The U.S. Department of Justice (DOJ) and U.S. Federal Trade Commission (FTC) have turned the spotlight on antitrust and trade regulation compliance programs as they have come into focus in several contexts. As a result, general counsel may want to review their company's compliance policies and programs to ensure that their antitrust and trade related portions cover the spectrum of conduct and activities that could expose the company to risk.

Many corporate compliance programs include general policy statements about the company's commitment to complying with, and prohibitions against violating, the antitrust and trade regulation laws. However, general policy statements may not be enough in today's legal and regulatory environment.

Interactions with suppliers and competitors: The DOJ's recent case involving coordination of prices for electronic books is a prime example.
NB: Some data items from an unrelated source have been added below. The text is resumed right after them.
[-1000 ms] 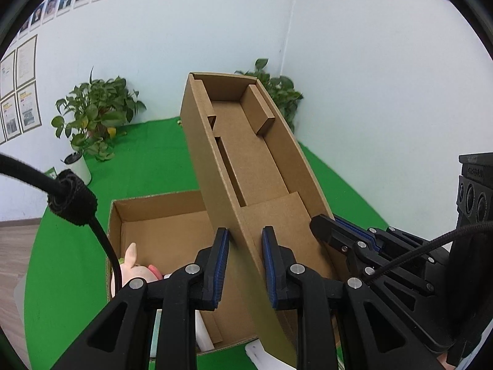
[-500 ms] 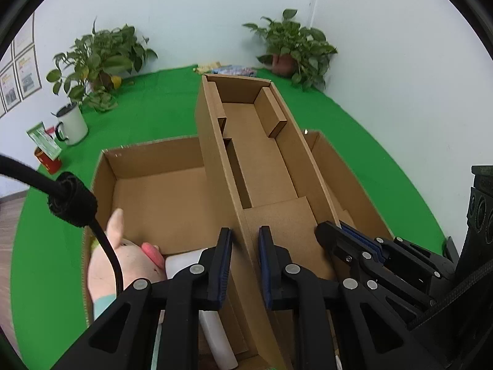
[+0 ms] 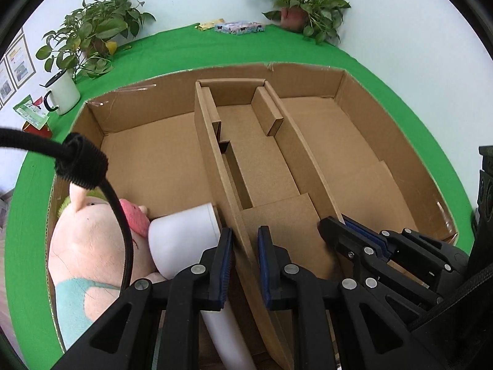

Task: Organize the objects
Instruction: 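Carry the tray with both tools and lower it into the box beside the pig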

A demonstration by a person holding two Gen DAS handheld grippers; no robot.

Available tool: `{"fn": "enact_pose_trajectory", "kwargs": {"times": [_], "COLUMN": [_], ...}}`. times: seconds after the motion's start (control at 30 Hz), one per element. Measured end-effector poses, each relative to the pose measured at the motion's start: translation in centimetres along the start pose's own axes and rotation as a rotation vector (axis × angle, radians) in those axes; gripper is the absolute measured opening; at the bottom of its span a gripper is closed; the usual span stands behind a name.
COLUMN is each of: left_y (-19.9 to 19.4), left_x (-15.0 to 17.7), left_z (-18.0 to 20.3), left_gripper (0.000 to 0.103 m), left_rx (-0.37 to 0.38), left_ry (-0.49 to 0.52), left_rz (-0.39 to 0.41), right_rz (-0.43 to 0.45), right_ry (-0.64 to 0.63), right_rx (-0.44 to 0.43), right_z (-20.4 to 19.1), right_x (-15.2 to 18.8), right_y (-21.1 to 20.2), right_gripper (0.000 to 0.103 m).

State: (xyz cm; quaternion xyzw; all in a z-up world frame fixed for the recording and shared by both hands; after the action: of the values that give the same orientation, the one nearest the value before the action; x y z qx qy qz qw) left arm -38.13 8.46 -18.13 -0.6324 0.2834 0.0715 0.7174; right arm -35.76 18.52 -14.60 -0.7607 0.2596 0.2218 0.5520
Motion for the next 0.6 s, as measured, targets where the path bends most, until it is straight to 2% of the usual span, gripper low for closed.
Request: {"fn": "enact_pose_trajectory", "kwargs": {"times": [0.13, 0.3, 0.4, 0.6], "left_y": [0.0, -0.5, -1.4, -3.7], "left_x": [0.5, 0.7, 0.7, 1.6], "left_z": [0.4, 0.2, 0.4, 0.3], "left_gripper": [0.014, 0.014, 0.014, 0.014], "left_rx": [-0.006, 0.018, 0.004, 0.027], "left_ry": [-0.01, -0.04, -0.02, -0.004], "left_rz": [-0.033, -0.036, -0.015, 0.02], "right_rz": [-0.028, -0.042, -0.055, -0.077], "right_ry": [-0.008, -0.025, -0.043, -0.041], "right_rx": [0.007, 0.003, 0.004, -0.004], "right_z": [0.1, 0.0, -0.3, -0.6], "right_x": [0.4, 0.5, 0.7, 0.7], "right_y": [0.6, 0.8, 0.9, 1.0], "right_gripper": [0.007, 0.007, 0.008, 0.009]}}
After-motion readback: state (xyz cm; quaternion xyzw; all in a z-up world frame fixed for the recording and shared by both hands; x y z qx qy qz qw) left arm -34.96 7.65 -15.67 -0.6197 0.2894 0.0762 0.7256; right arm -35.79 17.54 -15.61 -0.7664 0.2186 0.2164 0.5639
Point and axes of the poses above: each gripper's, at about its wrist camera, not at the fingertips, and y roughly the way its jaws point, z to its right, x to its underside, the point moved 8 cm from there along y, roughly the way its jaws point, and after that the axes turned 3 degrees about y, right-handed, at the moved point
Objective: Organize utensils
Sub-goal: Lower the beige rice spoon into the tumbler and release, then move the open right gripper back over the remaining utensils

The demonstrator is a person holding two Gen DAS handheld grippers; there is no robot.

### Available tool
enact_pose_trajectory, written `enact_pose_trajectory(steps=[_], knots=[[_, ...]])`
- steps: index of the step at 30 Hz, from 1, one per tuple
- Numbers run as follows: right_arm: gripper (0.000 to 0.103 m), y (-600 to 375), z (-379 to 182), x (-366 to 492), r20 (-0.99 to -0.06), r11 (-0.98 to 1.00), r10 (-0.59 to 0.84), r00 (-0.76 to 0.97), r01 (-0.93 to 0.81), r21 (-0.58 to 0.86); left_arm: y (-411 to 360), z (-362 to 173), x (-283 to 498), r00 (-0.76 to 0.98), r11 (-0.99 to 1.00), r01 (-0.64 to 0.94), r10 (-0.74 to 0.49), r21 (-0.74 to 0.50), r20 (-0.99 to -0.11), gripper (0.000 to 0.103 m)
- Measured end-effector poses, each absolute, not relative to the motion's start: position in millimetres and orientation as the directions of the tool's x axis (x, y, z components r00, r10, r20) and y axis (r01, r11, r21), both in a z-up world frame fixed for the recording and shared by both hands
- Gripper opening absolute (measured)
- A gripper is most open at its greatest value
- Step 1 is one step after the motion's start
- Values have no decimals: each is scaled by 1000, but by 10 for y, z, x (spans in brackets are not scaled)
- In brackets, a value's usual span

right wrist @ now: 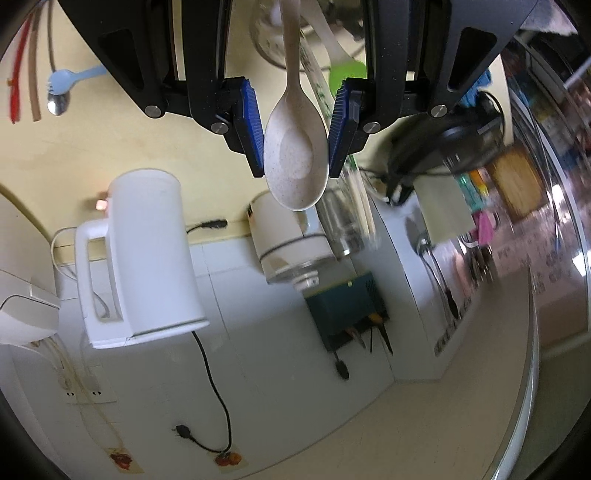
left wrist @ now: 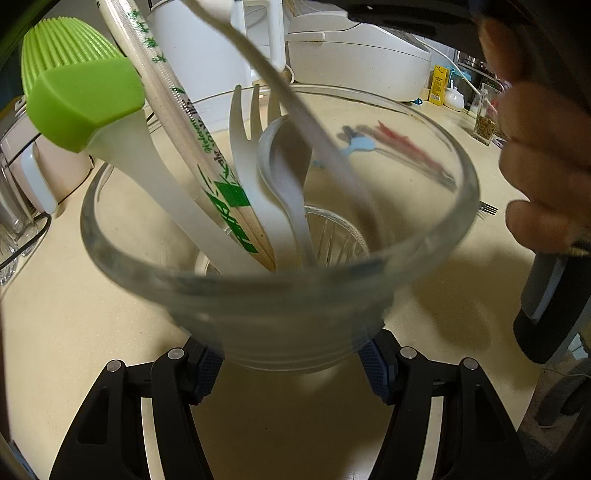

The case involved Apple's agreements with five publishing companies regarding their e-book pricing models and 'most favored nation' pricing terms that the DOJ alleged resulted in higher prices for e-books. The publishing companies settled with the DOJ before trial, but after a full trial, Apple was found in violation of the Sherman Act for facilitating a price-fixing conspiracy among the publishers. In the court's final judgment, Apple was required to significantly improve its antitrust compliance program. The order imposes both an external compliance monitor to evaluate and oversee Apple's antitrust compliance program and its compliance with the order, and an internal antitrust compliance officer who will report directly to a committee of independent directors on Apple's board of directors rather than the legal department. According to the DOJ, these strong compliance-related remedies were imposed because there were failures in the company's compliance program and the court concluded that “Apple's senior executives and in-house counsel helped orchestrate the price fixing scheme.”